- **TASK**:
Each entry that follows should be set down precisely, with its pictures removed.

----- MATERIAL FOR THE TASK -----

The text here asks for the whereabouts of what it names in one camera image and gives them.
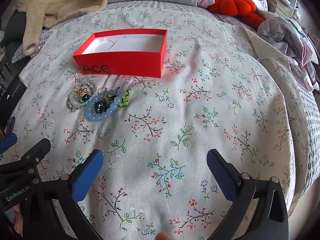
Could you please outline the person's left hand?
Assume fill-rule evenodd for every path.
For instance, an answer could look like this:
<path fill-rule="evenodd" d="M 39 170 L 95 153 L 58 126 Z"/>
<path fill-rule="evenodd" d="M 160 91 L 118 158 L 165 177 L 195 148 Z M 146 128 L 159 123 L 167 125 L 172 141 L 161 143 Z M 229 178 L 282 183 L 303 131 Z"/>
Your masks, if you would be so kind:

-----

- **WRITTEN REPLY**:
The text here asks for the whereabouts of what it names in one camera image and gives them.
Could you please outline the person's left hand?
Assume fill-rule evenodd for every path.
For instance, an answer could look like this:
<path fill-rule="evenodd" d="M 39 170 L 95 153 L 58 126 Z"/>
<path fill-rule="evenodd" d="M 160 91 L 118 158 L 165 177 L 195 148 Z M 146 128 L 159 123 L 167 125 L 172 141 L 161 143 Z M 229 178 L 282 183 L 303 131 Z"/>
Your masks, if you would be so kind:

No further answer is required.